Anglo Adriatic Investment Fund SA
- Formation: 1996?
- Type: Investment fund
- Headquarters: Hotel Rogner Europa Park, Blvd. Deshmoret e Kombit, Tirana, Albania. 128 Mount Street, London, W1Y 5HA, United Kingdom
- Location(s): Albania United Kingdom;
- Official language: English, Albanian
- Founder: Declan Ganley
- Key people: Liam Lawlor, (consultant) Kosta Trebicka, Dan De Marino, Gary Hunter
- Website: n/a

= Anglo Adriatic Investment Fund =

The Anglo Adriatic Investment Fund SA was an investment fund set up to hold privatisation vouchers issued by the government of post-Communist Albania. It was unsuccessful in its attempts to reinvest them and collapsed.

==Structure==
The Anglo Adriatic Investment Fund SA (AAIF) was established by Irish entrepreneur Declan Ganley. AAIF was the first foreign-managed investment fund in Albania, provisionally licensed on 13 April 1996 and definitively licensed on 22 May 1996. AAIF collected privatisation vouchers that the government of post-communist Albania was giving to Albanians, and it used the nominal value of those vouchers for investment in areas such as fertilizer, breweries, cement and pharmaceuticals.
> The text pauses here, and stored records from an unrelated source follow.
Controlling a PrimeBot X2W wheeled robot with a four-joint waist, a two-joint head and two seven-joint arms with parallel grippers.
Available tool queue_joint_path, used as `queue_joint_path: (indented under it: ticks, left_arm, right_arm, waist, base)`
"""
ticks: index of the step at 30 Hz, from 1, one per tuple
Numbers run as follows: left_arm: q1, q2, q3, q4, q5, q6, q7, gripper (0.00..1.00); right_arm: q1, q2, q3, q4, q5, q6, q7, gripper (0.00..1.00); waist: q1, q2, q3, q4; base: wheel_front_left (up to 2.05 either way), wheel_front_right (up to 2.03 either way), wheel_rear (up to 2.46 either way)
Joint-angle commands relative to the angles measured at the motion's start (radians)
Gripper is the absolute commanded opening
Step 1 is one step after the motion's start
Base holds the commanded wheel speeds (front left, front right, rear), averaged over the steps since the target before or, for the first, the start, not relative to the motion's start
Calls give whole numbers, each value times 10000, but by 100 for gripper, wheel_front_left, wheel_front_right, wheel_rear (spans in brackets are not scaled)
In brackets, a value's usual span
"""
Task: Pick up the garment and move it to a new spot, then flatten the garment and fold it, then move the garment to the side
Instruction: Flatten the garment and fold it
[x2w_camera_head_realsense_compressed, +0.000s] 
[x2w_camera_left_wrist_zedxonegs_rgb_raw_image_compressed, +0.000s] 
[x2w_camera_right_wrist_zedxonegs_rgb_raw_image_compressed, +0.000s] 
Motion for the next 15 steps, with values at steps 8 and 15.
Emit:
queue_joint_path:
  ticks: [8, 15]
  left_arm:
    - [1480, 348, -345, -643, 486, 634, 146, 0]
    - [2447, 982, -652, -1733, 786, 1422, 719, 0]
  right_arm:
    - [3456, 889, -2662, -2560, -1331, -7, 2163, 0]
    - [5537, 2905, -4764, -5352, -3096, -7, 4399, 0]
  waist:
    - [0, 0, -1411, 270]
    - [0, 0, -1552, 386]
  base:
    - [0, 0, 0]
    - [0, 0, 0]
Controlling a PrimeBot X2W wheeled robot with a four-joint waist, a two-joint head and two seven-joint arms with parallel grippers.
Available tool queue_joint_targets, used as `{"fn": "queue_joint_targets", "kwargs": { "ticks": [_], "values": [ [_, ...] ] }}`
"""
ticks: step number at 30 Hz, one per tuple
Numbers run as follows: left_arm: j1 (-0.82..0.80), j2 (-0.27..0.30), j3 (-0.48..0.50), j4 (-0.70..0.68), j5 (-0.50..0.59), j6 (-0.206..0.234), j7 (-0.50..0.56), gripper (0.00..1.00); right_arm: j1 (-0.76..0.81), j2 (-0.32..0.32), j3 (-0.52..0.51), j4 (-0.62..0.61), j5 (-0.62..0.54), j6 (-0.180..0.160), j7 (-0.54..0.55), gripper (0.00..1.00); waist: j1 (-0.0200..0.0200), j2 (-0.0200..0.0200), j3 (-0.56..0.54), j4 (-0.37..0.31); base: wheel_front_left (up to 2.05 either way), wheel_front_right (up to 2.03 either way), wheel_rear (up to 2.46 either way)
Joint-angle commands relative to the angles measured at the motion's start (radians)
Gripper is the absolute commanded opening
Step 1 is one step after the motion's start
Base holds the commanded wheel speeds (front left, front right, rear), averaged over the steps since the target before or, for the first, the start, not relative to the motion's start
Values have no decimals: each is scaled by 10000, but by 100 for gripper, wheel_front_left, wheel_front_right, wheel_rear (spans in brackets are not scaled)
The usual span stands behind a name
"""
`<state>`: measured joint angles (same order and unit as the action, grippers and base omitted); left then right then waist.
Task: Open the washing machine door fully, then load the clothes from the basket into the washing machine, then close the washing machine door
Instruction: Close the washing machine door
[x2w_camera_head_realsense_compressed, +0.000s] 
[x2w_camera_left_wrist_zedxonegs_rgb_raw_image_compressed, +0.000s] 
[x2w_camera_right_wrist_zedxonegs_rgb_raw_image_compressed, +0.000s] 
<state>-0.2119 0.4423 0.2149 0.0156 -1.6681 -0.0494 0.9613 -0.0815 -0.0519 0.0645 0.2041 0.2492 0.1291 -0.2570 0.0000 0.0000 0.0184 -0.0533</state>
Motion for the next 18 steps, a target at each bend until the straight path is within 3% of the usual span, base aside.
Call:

The Albanians who deposited their vouchers with AAIF received shares in the fund in return.

==Early success==
At one point the fund had 450,000 shareholders and vouchers with a nominal value of more than $120 million.

==Collapse==
But AAIF had collected too many vouchers: it had 12% of all the vouchers and privatisation leks combined, more than the 10% maximum prescribed by law. Following a lengthy period of negotiation and accusation between AAIF and the Albanian government, AAIF was left unable to continue with the privatisation. Even worse, the market value of the vouchers had dropped during the collapse of the Albanian economy from 25.6% of their nominal value in January 1996 to 1.7% in October 1998. AAIF was bankrupt.

==Funding==
AAIF was officially funded by Ganley International, with a 10% stake taken by the US-based Rothschild Emerging Markets Fund. Der Spiegel stated that AAIF's UK office (128 Mount Street, London, W1Y 5HA) shared an address with the European branch of US investment fund Paladin Capital, and also stated that Paladin Capital's advisory board was chaired by former CIA director James Woolsey. Ganley denies any involvement with the CIA.